If we were rational about the future of our societies, applying this same principle generally would be the obvious choice. Across the board, from cars and planes to household appliances, it would be easy enough to replace complex devices that don’t work well with older, simpler, and more reliable technologies that do. Microsoft, for example, could regain some of the reputation it’s thrown away in recent years by taking one of the older and more reliable versions of Windows, and reworking it just enough to make it handle current computers and programmes. (Although I doubt they’ll do anything of the kind — the myth of progress is particularly strong in the computer-geek subculture.) Among its other advantages, that strategy would lower consumer prices, raising the standard of living measurably for many people, and especially for the poorer and more vulnerable among us. For that matter, since none of those older technologies would have to be invented, and all their strengths and weaknesses are already well known, such a project would encounter few if any technical challenges.
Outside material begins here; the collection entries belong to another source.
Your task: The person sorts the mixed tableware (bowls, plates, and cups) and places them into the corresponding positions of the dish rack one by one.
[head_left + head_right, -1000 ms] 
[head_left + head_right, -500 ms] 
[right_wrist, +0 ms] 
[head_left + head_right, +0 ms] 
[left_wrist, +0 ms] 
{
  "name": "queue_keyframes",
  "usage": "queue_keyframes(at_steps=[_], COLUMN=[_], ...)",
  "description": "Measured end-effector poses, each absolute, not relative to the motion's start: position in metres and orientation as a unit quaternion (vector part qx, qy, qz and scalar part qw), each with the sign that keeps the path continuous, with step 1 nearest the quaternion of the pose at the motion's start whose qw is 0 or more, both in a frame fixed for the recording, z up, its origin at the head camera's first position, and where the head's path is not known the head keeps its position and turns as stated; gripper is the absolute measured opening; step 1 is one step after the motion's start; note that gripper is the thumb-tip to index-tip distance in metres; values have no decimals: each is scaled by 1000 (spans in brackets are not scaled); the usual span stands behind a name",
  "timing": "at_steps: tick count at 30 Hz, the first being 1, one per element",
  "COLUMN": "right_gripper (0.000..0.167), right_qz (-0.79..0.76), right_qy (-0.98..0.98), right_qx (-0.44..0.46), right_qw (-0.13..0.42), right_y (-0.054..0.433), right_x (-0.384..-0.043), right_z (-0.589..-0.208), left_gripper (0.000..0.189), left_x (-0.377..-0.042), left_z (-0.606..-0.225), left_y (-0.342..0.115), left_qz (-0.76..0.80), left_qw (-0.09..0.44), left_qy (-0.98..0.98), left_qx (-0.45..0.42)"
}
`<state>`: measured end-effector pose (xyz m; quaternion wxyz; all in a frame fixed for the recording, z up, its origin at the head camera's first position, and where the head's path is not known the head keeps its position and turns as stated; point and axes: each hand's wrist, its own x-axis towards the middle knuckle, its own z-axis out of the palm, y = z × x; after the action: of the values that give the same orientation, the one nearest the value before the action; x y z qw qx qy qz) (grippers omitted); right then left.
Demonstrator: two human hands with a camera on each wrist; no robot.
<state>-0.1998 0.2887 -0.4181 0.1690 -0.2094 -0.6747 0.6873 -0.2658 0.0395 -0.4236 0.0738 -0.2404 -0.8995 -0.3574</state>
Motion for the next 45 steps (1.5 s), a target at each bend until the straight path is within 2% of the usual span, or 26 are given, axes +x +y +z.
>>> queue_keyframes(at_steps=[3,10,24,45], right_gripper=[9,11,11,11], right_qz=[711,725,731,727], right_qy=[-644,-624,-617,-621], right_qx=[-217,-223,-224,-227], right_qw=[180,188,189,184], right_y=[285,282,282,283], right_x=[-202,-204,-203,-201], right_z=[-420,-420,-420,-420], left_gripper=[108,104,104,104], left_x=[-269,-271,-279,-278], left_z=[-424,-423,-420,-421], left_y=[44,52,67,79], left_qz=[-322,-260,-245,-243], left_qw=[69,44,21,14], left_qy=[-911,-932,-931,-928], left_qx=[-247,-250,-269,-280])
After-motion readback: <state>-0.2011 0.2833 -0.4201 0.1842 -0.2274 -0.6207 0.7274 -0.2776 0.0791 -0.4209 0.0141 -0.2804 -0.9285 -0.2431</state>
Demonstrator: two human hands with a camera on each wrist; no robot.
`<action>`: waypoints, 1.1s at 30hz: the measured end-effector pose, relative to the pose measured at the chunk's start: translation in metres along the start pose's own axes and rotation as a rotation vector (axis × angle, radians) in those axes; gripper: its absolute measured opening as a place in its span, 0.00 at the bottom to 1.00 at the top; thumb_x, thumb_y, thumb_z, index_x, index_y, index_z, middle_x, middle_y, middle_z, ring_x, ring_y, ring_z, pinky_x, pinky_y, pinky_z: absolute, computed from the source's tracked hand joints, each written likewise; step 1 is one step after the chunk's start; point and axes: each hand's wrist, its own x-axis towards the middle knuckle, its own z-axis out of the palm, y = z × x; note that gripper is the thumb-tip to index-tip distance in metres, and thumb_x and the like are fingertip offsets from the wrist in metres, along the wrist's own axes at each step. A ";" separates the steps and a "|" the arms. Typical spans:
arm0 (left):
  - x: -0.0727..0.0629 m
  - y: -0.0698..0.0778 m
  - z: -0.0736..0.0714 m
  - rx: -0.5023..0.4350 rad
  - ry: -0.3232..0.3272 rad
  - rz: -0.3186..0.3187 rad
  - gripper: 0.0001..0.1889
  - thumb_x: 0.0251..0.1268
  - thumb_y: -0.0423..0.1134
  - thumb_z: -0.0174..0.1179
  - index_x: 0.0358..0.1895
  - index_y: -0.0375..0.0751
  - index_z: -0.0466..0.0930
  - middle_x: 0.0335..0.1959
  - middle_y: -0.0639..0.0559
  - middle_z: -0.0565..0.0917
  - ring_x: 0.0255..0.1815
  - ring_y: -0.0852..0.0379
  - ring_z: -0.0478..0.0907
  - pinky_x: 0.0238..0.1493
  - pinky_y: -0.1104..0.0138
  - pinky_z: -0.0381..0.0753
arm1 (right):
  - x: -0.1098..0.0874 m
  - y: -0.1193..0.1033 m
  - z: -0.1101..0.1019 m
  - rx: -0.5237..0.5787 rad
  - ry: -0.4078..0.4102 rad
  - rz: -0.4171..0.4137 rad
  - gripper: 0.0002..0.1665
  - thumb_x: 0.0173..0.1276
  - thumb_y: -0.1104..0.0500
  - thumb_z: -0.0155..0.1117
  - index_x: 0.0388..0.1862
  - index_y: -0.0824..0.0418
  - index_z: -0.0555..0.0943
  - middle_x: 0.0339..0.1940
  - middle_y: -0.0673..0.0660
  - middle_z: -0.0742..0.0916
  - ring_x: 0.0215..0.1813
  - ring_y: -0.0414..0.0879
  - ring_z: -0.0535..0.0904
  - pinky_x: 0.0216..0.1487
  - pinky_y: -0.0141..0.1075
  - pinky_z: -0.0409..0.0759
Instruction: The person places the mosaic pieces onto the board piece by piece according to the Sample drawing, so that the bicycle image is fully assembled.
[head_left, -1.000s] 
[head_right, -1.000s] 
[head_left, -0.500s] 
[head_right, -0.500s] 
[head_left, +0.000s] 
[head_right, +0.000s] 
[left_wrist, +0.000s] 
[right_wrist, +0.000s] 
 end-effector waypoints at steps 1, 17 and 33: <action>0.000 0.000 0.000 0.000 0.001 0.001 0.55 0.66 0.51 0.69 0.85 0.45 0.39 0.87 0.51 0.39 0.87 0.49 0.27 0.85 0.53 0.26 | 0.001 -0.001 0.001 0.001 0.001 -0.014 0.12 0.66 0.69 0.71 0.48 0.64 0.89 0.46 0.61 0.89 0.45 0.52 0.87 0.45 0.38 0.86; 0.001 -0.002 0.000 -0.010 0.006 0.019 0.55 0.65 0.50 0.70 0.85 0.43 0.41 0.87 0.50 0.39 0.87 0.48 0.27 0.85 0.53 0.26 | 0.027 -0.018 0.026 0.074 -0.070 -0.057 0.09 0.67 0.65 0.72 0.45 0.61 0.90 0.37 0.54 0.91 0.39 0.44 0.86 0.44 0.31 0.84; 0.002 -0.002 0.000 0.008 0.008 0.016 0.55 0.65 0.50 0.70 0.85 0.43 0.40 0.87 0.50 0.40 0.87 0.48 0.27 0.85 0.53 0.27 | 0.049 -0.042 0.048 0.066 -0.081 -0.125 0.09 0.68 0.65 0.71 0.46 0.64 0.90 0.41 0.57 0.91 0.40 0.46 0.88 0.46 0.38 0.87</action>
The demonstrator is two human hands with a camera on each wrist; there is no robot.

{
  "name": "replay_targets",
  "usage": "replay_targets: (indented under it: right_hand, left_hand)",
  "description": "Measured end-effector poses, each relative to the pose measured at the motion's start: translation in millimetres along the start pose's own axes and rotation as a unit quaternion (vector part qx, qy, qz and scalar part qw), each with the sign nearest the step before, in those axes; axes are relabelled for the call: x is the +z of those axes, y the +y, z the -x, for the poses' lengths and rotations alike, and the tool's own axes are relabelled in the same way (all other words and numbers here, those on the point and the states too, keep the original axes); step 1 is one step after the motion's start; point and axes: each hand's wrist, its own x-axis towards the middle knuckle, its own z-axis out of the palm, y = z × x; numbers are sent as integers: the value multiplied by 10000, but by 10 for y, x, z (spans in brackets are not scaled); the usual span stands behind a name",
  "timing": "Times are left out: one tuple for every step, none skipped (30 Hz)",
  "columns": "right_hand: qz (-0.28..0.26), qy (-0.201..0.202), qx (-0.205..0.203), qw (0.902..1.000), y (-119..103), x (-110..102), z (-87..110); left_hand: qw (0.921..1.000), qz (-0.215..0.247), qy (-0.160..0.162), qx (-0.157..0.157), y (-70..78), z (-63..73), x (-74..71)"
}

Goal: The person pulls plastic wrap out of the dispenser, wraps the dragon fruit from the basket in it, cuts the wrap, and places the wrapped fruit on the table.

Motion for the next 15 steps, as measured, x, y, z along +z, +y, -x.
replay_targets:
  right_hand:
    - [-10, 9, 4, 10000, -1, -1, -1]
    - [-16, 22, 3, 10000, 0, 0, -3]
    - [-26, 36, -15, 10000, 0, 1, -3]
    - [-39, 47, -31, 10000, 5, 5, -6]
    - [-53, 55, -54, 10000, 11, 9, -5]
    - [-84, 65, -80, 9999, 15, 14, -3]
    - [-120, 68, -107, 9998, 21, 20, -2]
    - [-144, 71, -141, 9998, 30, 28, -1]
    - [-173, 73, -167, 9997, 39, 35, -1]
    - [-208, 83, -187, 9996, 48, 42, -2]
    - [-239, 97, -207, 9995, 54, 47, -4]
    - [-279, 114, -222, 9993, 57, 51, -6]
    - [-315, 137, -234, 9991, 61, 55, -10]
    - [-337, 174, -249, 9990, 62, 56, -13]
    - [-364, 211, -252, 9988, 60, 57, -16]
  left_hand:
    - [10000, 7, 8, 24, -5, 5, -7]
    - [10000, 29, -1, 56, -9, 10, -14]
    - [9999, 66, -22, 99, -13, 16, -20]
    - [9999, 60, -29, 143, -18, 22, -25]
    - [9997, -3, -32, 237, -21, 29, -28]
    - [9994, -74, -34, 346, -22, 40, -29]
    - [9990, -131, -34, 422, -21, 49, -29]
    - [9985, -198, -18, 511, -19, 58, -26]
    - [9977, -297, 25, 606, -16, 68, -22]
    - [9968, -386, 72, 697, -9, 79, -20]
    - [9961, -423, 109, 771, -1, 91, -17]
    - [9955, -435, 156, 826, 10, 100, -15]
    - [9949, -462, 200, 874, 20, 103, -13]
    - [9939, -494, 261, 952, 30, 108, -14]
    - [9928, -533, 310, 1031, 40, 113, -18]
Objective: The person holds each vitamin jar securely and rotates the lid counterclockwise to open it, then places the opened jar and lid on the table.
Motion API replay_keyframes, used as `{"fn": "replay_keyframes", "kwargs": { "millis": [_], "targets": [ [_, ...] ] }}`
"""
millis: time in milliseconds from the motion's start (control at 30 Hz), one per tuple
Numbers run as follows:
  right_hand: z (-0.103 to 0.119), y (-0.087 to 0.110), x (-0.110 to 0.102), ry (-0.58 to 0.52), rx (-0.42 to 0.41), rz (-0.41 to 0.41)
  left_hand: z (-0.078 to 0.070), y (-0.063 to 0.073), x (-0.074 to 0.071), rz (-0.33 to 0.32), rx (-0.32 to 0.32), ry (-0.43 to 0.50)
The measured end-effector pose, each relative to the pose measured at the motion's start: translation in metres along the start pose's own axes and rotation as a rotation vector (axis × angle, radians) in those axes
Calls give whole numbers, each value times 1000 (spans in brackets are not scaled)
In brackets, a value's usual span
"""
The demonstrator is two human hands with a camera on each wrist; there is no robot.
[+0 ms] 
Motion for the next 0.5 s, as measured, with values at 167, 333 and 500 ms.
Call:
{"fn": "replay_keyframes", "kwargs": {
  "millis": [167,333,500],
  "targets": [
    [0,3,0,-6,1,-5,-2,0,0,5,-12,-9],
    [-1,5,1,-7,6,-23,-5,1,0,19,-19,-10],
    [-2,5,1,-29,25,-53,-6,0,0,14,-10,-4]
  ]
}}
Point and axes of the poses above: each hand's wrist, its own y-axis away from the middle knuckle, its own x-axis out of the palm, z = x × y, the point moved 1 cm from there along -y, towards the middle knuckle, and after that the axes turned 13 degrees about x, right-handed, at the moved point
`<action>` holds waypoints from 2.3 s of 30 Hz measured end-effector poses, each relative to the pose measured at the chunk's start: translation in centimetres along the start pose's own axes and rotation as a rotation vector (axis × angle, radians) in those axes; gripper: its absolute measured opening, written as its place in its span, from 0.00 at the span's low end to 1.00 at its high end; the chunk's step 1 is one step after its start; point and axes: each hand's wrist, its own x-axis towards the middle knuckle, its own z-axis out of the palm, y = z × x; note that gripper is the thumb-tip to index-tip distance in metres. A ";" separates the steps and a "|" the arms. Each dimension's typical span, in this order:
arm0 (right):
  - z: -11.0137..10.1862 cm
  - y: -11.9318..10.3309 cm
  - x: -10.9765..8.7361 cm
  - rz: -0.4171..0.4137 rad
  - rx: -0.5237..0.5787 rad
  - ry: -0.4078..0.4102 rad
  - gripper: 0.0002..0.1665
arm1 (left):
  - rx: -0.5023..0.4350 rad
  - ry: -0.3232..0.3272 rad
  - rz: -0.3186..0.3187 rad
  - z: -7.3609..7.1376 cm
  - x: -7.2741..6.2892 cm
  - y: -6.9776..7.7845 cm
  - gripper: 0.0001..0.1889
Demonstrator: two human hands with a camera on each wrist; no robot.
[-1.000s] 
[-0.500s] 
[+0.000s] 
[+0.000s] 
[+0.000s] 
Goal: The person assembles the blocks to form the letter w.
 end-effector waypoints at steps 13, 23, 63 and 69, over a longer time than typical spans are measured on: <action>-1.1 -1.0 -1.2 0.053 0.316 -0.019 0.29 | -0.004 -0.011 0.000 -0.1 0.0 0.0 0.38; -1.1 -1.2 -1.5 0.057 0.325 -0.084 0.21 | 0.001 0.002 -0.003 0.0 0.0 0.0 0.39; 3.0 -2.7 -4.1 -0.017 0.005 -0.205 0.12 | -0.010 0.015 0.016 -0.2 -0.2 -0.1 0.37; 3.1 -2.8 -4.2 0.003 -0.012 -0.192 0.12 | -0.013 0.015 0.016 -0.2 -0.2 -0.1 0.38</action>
The difficulties are cultural in nature, not technical or economic. Comparing the death of progress to the death of God, as I did earlier, is far from absurd, for progress has taken on the same kind of cultural aura in our time that religions have in ages dominated by more obviously theological faiths. A great many modern people have taken their hopes of salvation and their dreams of a utopian future out of their natural habitat in theology and applied them to progress instead. You can see this clearly enough in the way that advocates for space travel insist that if humanity never settles other worlds, our species will have failed in its “cosmic mission”. The stealth theology underlying claims like these is clear for all to see.
So the revival of God tells us something about the death of progress, and also about the slow, unwelcome dawning of public recognition that we really have gone far down the rathole of diminishing returns in response to that crumbling secular faith. It does seem to be true, after all, that people cannot live without a religion. If they abandon one, they’ll find or make another, even if they have to build it out of so absurdly untheological a theme as infinite technical complexity. The turn back to more obviously theological forms of religion is part of that same story; it’s the normal response when secular pseudofaiths falter.
Of course the ersatz religion of progress is far from the only example of this type. Marxism is another. It used even more unprepossessing material to create an even more exact imitation of Christian theology, with the eventual utopia of true Communism hovering in the air like a mirage, filling the same role that the Second Coming plays in so many Christian sects.
Yet the god of dialectical materialism fell over and died once he too obviously failed to make good on his promises. The god of progress is clearly headed the same way. The sooner we reshape our technological choices on reasonable grounds instead of forcing them to conform to the failed pseudoreligion of progress, the better for everyone.